As for giving retrospective effect to the amending notification No. 19/2005-ST, as pleaded by the Revenue representative, the Bench held that it is a well settled law that unless it is specified otherwise, an exemption notification shall come into effect on the date of its issue and, therefore, the submission of the DR has no merit.

In fine, the appeal was allowed with consequential relief. We reported this order as 2008-TIOL-1566-CESTAT-DEL.

Incidentally, a similar decision was also rendered in the case of SunwinTechnosolutions Pvt. Ltd. - 2007-TIOL-1392-CESTAT-KOL.

Never in a mood to accept the order of the CESTAT, in the present case, the CCE, Meerut-I filed an appeal before the High Court of Uttarakhand in the year 2009.

The appeal was decided recently.

The High Court was not in agreement with the reasoning proffered by the Tribunal in the matter of tracing the exemption lineage as available to a Computer Training Institute and concluding that the same is a vocational training institute.

The High Court observed -

"…, even if by being trained in computer software or hardware, the person is capable of seeking employment or undertaking self-employment, inasmuch as the training is in computer software or hardware, it will not come within vocational training institutes as the Notification (9/2003-ST, dt. 20.06.2003) made specific distinction between vocational training institutes and the computer training institutes by giving definitions thereof in the Notification dated 20th June, 2003. Therefore, we are of the view that the Tribunal was wrong in holding that, inasmuch as training in computer software and hardware imparted to the trainees enables the trainees to seek employment or to undertake self-employment, the trainer, namely, respondent is a vocational training institute and not a computer training institute as was provided in the Notification dated 20th June, 2003."

Nonetheless, in the context of whether Computer Training Institute is exempted by notification 24/2004-ST till its amendment by notification 19/2005-ST, the High Court in following precise words held -

++ 10th September, 2004 Notification is an independent Notification. The same did not refer to any earlier Notification. Therefore, in the matter of interpreting the Notification dated 10th September, 2004, one has to read only the words used in that Notification and cannot borrow any words from any other Notification.

++ By this Notification, there is no dispute that exemption was accorded to vocational training institutes. Vocational training institutes had been defined by the Notification.

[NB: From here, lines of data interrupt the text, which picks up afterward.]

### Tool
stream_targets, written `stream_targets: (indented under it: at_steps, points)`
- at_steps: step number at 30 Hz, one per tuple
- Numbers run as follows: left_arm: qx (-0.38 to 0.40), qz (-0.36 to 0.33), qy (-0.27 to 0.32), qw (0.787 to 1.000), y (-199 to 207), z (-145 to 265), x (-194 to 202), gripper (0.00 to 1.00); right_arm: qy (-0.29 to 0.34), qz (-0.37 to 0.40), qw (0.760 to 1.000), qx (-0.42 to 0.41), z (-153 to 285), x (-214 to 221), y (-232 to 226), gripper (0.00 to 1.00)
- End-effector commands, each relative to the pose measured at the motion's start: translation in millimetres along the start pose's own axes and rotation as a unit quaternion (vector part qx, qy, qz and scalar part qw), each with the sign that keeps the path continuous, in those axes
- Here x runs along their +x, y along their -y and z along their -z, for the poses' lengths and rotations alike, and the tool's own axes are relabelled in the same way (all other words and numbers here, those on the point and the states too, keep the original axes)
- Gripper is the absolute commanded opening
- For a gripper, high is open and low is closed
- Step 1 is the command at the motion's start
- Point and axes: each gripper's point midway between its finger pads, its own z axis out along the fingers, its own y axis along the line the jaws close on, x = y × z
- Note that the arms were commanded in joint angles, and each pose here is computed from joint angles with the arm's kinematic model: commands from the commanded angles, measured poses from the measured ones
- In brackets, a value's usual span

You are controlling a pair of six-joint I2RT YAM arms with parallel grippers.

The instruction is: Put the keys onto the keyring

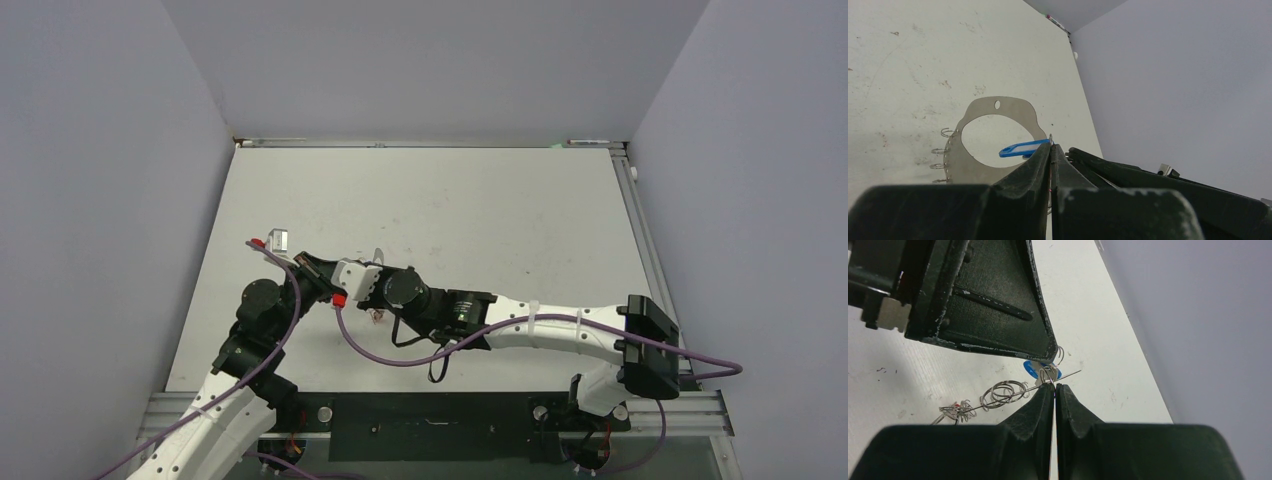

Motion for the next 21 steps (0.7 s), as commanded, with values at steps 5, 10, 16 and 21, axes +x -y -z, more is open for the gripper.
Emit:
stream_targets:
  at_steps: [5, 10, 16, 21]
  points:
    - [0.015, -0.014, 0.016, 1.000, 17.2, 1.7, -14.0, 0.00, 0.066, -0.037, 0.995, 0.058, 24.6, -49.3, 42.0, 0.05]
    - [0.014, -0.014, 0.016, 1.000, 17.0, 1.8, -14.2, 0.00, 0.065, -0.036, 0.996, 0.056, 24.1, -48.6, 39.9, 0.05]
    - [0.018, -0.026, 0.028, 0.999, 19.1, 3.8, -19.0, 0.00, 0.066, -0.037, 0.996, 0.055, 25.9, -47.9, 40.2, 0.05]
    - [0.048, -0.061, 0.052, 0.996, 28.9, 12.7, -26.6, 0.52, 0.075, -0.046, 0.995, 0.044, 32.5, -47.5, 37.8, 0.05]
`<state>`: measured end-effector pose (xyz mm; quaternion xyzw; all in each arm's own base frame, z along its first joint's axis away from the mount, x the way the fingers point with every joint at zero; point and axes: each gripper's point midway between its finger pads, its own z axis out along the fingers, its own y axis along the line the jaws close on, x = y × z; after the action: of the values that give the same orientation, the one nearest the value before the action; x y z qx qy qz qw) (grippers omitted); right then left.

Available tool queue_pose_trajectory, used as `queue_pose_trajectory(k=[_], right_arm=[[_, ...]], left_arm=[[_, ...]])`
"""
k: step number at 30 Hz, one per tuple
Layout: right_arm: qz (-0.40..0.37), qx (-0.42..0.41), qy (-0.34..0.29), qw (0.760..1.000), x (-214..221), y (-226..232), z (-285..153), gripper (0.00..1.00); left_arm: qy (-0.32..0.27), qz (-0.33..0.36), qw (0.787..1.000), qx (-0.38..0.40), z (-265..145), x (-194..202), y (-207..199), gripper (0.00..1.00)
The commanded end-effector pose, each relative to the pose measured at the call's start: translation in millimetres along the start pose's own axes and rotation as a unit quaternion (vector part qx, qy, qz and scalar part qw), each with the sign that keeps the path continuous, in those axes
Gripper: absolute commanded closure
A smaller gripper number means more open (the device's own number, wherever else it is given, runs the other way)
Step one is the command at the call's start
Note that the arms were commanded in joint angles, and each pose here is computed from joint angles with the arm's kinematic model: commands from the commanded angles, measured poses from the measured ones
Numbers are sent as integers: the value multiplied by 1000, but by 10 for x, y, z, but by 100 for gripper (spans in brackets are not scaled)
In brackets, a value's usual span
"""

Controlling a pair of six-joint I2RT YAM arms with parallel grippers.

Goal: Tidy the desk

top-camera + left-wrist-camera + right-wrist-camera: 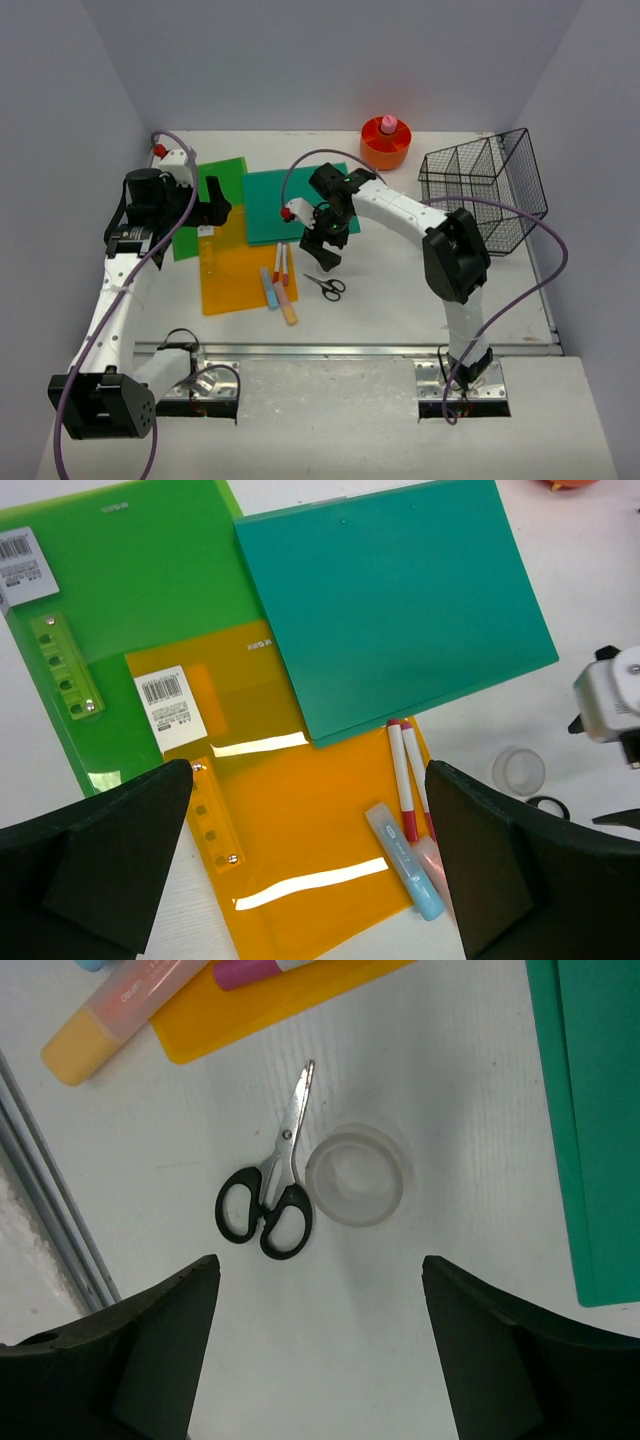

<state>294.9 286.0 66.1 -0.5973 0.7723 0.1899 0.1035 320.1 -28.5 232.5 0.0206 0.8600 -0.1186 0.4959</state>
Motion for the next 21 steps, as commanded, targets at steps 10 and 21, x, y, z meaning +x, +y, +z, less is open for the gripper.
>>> queue_pose_trajectory(k=[10, 21], right_arm=[[22, 41, 106, 993, 24, -77, 183, 9], [33, 52, 122, 991, 47, -42, 354, 8]], left_arm=[[-33, 3, 999, -24, -72, -78, 63, 0], [-27, 0, 999, -29, -52, -40, 90, 0]])
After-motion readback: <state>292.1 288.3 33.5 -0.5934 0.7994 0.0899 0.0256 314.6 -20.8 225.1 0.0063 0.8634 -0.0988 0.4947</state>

++ In absence of statutory definition, we have to proceed on the basis of the ordinary meaning of the word "vocational", which means "relating to an occupation or employment; directed at a particular occupation and its skills".

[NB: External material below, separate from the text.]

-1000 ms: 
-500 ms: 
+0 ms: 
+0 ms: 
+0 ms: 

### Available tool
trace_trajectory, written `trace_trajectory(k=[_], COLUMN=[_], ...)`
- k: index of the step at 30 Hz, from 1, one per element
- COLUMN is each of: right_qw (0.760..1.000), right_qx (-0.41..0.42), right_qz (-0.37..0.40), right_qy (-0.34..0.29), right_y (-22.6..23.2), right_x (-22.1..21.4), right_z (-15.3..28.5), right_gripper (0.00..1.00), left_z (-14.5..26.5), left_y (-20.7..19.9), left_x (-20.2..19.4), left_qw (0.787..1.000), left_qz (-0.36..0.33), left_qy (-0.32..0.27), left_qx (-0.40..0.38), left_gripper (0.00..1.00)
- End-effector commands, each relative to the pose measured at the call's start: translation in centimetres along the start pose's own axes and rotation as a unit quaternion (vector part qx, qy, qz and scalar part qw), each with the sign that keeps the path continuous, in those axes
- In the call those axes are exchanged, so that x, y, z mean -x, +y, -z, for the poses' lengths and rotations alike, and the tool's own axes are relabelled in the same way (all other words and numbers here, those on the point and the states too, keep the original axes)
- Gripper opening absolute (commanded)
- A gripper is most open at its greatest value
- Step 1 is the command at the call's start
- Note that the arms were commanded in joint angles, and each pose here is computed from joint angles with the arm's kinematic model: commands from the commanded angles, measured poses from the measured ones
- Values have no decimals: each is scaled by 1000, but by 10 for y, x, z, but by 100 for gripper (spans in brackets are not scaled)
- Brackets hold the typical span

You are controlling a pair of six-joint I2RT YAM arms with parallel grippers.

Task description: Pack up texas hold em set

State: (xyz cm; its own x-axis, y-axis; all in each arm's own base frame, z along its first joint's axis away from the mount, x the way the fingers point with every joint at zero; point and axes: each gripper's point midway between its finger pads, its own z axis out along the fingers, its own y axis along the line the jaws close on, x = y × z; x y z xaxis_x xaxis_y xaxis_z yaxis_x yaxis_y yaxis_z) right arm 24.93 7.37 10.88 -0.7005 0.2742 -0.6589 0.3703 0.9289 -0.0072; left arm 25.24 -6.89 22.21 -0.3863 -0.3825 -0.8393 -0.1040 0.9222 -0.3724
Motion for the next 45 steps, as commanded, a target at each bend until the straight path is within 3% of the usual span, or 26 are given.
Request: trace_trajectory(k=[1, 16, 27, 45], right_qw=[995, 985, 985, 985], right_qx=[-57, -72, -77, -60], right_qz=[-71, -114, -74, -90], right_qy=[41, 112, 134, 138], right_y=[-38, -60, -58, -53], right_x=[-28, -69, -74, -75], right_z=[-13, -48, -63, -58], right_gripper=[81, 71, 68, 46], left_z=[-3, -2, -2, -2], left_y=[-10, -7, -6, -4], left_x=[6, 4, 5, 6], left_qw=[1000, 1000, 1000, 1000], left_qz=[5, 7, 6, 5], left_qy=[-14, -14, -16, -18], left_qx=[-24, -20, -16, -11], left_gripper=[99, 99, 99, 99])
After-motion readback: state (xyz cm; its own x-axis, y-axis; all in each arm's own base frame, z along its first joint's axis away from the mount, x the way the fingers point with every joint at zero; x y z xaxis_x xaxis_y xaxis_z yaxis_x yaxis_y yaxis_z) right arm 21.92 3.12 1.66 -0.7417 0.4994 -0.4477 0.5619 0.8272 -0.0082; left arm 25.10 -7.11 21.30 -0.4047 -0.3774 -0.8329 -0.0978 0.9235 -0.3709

++ It cannot be questioned that skill pertaining to computer software and hardware is required to be acquired and, at the same time, it cannot be disputed that once such a skill is acquired, it throws open the door of an occupation relating to computer software and hardware, which entails employment or self-employment.

++ Inasmuch as nothing was mentioned in the Notification dated 10th September, 2004 as regards computer training institutes, it cannot be said that the 10th September, 2004 Notification made any distinction in between a vocational training institute and a computer training institute, as was made on 20th June, 2003.

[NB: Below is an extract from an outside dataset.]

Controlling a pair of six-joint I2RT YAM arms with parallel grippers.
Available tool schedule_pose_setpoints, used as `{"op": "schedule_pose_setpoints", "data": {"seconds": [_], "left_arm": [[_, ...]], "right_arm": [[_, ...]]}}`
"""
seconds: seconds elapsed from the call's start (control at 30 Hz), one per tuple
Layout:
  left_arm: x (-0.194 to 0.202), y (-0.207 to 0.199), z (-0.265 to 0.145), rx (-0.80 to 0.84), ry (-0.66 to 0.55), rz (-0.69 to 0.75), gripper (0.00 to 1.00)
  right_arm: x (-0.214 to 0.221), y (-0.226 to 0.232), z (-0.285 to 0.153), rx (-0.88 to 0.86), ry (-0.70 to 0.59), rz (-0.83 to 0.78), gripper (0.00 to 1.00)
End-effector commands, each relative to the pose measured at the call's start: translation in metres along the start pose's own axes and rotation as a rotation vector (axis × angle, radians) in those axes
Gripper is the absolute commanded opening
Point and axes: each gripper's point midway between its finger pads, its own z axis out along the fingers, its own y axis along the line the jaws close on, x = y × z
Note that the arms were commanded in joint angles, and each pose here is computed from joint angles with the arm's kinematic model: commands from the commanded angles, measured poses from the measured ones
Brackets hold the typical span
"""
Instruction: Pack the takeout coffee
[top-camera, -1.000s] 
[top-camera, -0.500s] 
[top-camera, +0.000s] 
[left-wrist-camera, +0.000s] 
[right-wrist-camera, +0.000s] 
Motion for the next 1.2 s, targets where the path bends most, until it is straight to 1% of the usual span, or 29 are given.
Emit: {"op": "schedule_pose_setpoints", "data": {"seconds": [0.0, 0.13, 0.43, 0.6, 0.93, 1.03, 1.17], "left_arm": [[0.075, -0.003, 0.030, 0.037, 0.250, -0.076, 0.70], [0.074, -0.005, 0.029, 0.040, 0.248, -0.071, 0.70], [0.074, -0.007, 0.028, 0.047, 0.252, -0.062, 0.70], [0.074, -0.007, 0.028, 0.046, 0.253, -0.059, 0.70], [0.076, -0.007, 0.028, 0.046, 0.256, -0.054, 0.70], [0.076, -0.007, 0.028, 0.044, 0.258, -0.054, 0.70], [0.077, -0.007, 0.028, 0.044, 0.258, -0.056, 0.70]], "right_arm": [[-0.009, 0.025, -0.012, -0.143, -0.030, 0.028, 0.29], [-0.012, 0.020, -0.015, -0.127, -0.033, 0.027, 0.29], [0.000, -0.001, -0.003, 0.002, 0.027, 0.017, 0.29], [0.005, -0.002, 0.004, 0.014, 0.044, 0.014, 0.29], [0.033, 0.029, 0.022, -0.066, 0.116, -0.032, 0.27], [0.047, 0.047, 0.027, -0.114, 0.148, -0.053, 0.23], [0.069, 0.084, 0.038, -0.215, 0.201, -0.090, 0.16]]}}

++ In that background, we find that the Tribunal cannot be said to have erred by holding out that the respondent assessee was a vocational training institute, but we make it clear that it was so in terms of the Notification dated 10th September, 2004 until 16th June, 2005, i.e. when the concept of computer training institute was introduced for the first time in the Notification dated 10th September, 2004.

In fine, the Revenue appeal was dismissed.